You’re immediately tipped off at the start of the movie that Freaked is going to be a little off the norm. The opening credits are a combination of static objects, claymation, animation, and seizure inducing early MTV backgrounds.
You can see a decent resolution version here:
WARNING: I’m not kidding about the backgrounds.
I found it absolutely fascinating to watch, though it did hurt my eyes a bit. However, you realize very quickly that that opening sets the tone for the entire film. The sets and costumes of the film are exciting and vibrant, especially once you get to the Freak Show. And since the movie was made in 93, the special effects are stunning and visceral. The freaks are all well designed and the effects and puppetry used to bring them to life are at once impressive and humorous.
The characters themselves are entertaining, but mostly one dimensional. They are all very quirky and, for the most part, likable, but most of the freaks sadly don’t get much screen time. The majority of them, the man who continuously farts fire for instance, are there solely for the sake of being a sight gag. But that doesn’t mean they’re not fun as hell to watch. Bobcat Goldthwait is only on screen for a couple of seconds, but does an excellent job of voicing Sockhead:
Don’t worry. Sockhead and his googly eyes will save you.
One exception is Skuggs. He gets plenty of screen time and Randy Quaid depicts him with his best… Randy Quaidiness.
In my new park there will be nothing but crazy eyes for as far as my crazy eye can see.
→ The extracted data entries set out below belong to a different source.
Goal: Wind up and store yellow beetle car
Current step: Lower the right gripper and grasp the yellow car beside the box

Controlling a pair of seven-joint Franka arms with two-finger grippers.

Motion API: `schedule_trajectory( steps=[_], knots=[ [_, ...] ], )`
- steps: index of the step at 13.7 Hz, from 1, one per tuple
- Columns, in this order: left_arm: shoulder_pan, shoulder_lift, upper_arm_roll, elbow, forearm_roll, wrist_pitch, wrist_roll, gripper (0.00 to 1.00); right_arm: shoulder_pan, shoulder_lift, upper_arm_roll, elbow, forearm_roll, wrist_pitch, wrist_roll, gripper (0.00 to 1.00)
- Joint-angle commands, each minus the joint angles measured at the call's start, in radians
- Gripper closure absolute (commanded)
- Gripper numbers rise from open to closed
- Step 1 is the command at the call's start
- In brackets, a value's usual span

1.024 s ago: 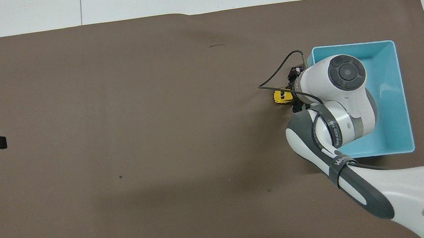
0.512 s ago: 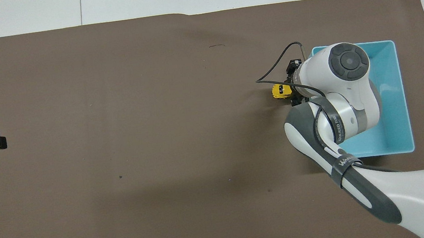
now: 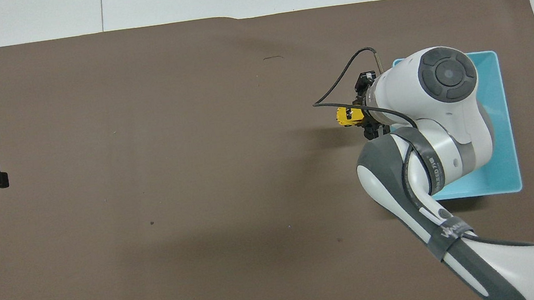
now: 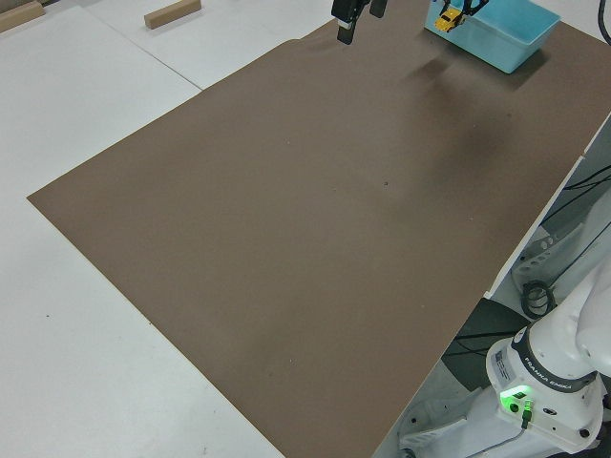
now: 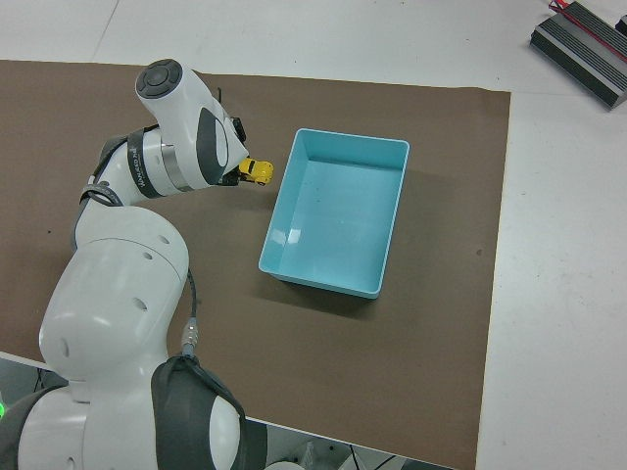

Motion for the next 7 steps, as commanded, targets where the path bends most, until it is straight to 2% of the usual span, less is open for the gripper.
schedule_trajectory(
  steps=[1,7],
  knots=[
    [-0.008,-0.008,0.009,0.004,0.003,-0.018,0.004,0.00,-0.004,-0.047,0.003,-0.004,0.000,-0.040,-0.082,1.00],
    [-0.008,-0.008,0.009,0.004,0.003,-0.018,0.004,0.00,-0.004,-0.116,0.003,-0.001,0.002,-0.184,-0.467,1.00]
  ],
)
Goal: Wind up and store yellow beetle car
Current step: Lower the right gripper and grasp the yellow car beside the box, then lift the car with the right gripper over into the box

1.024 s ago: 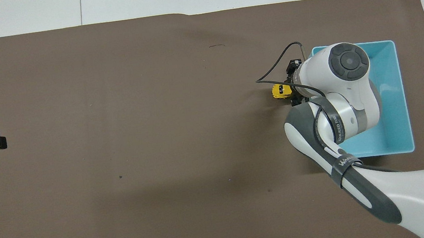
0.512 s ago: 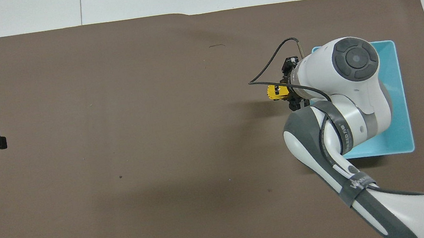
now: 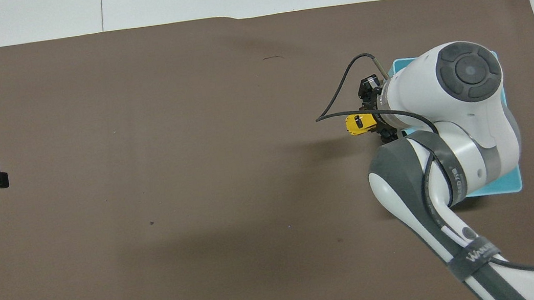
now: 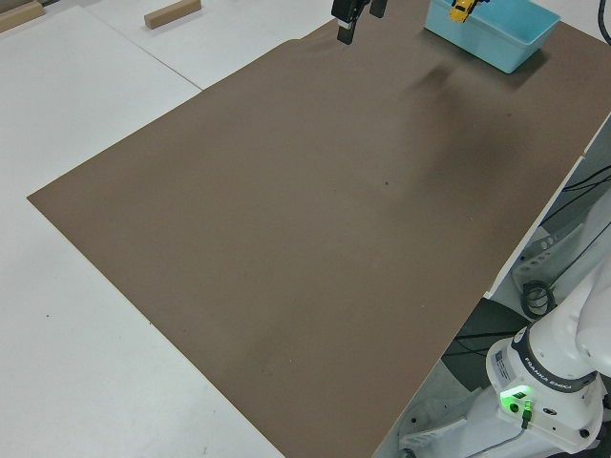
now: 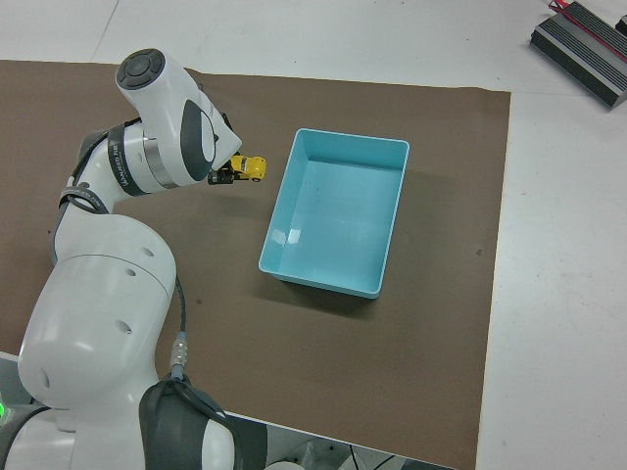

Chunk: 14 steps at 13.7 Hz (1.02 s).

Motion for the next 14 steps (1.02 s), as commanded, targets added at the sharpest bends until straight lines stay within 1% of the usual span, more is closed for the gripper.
schedule_trajectory(
  steps=[1,5,8,10,14],
  knots=[
    [-0.008,-0.008,0.009,0.004,0.003,-0.018,0.002,0.00,-0.006,-0.046,0.003,-0.005,0.002,-0.062,-0.185,1.00],
    [-0.008,-0.008,0.009,0.004,0.003,-0.018,0.002,0.00,-0.007,-0.101,0.003,-0.005,0.003,-0.147,-0.417,1.00],
    [-0.008,-0.008,0.009,0.004,0.003,-0.018,0.004,0.00,-0.027,-0.130,-0.008,-0.005,0.014,-0.210,-0.679,1.00],
    [-0.008,-0.008,0.009,0.004,0.003,-0.017,0.004,0.00,-0.073,-0.140,-0.013,-0.005,0.058,-0.226,-0.878,1.00],
    [-0.008,-0.008,0.009,0.004,0.003,-0.018,0.004,0.00,-0.133,-0.158,-0.013,-0.005,0.068,-0.270,-1.103,1.00]
  ],
)
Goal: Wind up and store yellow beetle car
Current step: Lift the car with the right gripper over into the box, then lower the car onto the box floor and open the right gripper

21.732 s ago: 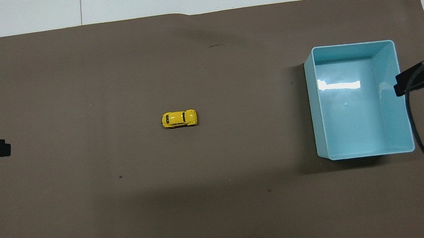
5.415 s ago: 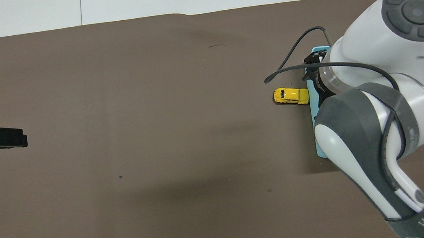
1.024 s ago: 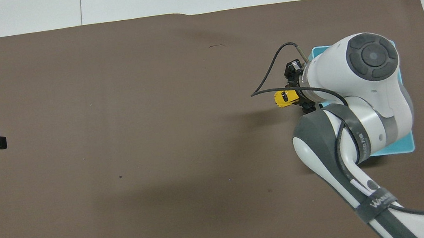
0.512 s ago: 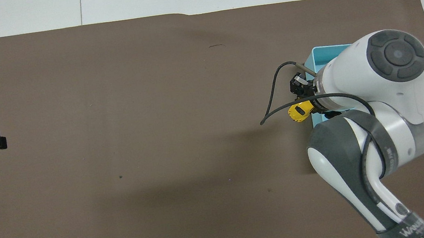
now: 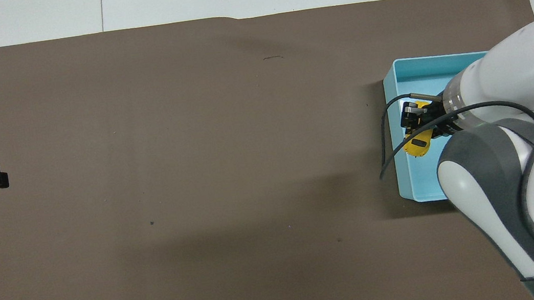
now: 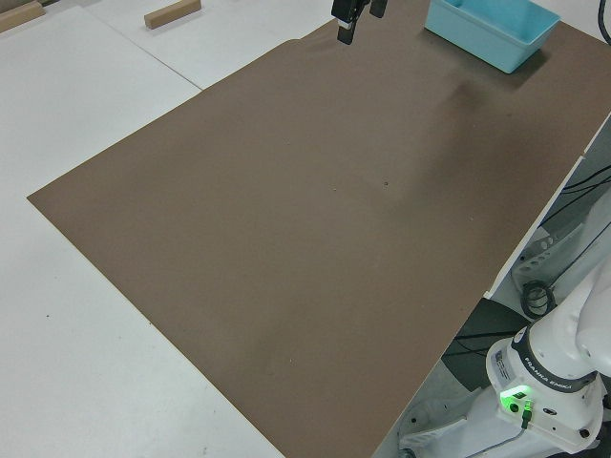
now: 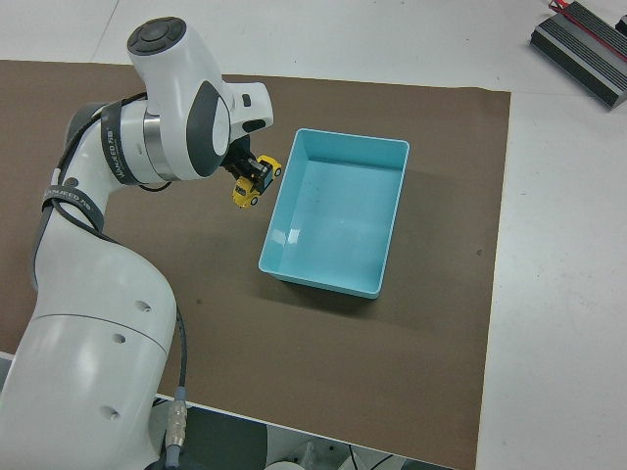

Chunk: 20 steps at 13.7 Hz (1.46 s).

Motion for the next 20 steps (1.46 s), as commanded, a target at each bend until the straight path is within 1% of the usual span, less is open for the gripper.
schedule_trajectory(
  steps=[1,4,6,8,10,11,13,16,20],
  knots=[
    [-0.008,-0.008,0.009,0.004,0.003,-0.016,0.002,0.00,-0.052,-0.032,0.005,-0.008,0.024,-0.045,-0.145,1.00],
    [-0.008,-0.008,0.009,0.004,0.003,-0.018,0.002,0.00,-0.140,-0.032,0.004,-0.009,0.024,-0.070,-0.332,1.00],
    [-0.008,-0.008,0.009,0.004,0.003,-0.018,0.004,0.00,-0.179,-0.032,0.004,-0.011,0.024,-0.070,-0.411,1.00],
    [-0.008,-0.008,0.009,0.004,0.003,-0.018,0.004,0.00,-0.194,-0.045,0.004,-0.035,0.022,-0.056,-0.435,1.00],
    [-0.008,-0.008,0.009,0.004,0.003,-0.018,0.004,0.00,-0.199,-0.036,0.004,-0.054,0.022,-0.045,-0.436,1.00],
    [-0.008,-0.008,0.009,0.004,0.003,-0.016,0.004,0.00,-0.208,-0.026,0.004,-0.065,0.022,-0.024,-0.436,1.00],
    [-0.008,-0.008,0.009,0.004,0.003,-0.018,0.002,0.00,-0.210,-0.009,0.004,-0.101,0.022,0.056,-0.458,1.00],
    [-0.008,-0.008,0.009,0.004,0.003,-0.018,0.004,0.00,-0.225,0.033,0.004,-0.111,0.021,0.130,-0.514,1.00],
    [-0.008,-0.008,0.009,0.004,0.003,-0.018,0.004,0.00,-0.222,0.049,0.004,-0.125,0.013,0.179,-0.531,1.00]
  ],
)
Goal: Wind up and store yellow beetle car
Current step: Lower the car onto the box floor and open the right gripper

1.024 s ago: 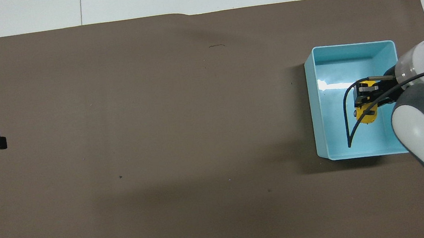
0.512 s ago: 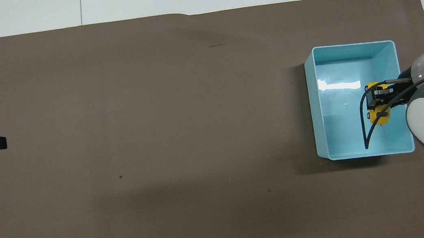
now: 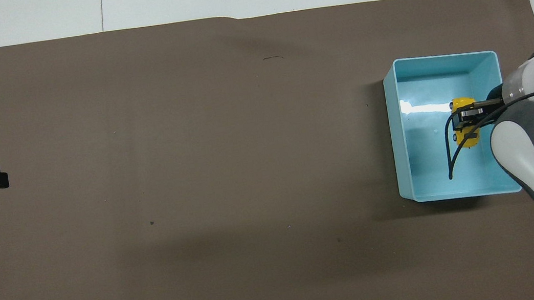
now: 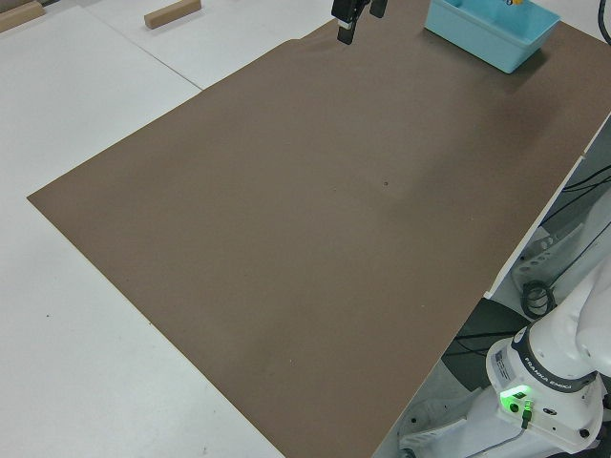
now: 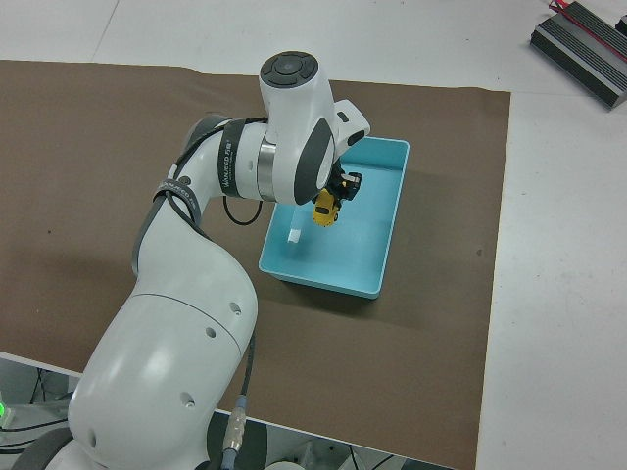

Plus, who doesn’t want to see Mr. T as the bearded lady, giving beauty tips on stage?
“I am woman.”
And lets not forget the quirky sight gags and multiple movie references. This movie is chalked full of them. This movie references everything from (a perverted) Gumby to The Exorcist. At the beginning of the movie Brook Shields asks Ricky what movie they showed on the plane. He replies, “Blue Lagoon 2.” Shields: “Oh, I heard that sucked.” Just about every other line is an inside joke or reference. Hell, Ricky is practically turned into a half Gremlin
To eat after midnight, or not to eat after midnight…
And when it’s not doing that, it just throws randomness at you until you go WTF
Giant talking, Rastafarian, eyeball guards in Converse sneakers…
Probably not something I’d come up with myself.
Really, there’s so much going on in this movie that I’m sure it’d take another viewing or two to pick up half of it. Freaked is essentially one giant, self aware inside joke.
Overall, Freaked came across to me as a combination of an Airplane!/Mel Brooks movie, cross-bred with the TMNT live action films. It’s wacky, but entertaining. New, yet nostalgic, and doesn’t take itself too seriously. I enjoyed it for it’s wacky, dark humor and self awareness, but at the same time I didn’t enjoy it as much as Hausu or the films mentioned above. So if you like movies like Airplane! and Blazing Saddles or are tired of all the current film generation’s CG effects, than give this one a try.
Freaked is available on DVD and Blu-ray, though it seems like it may be a bit hard to find these days.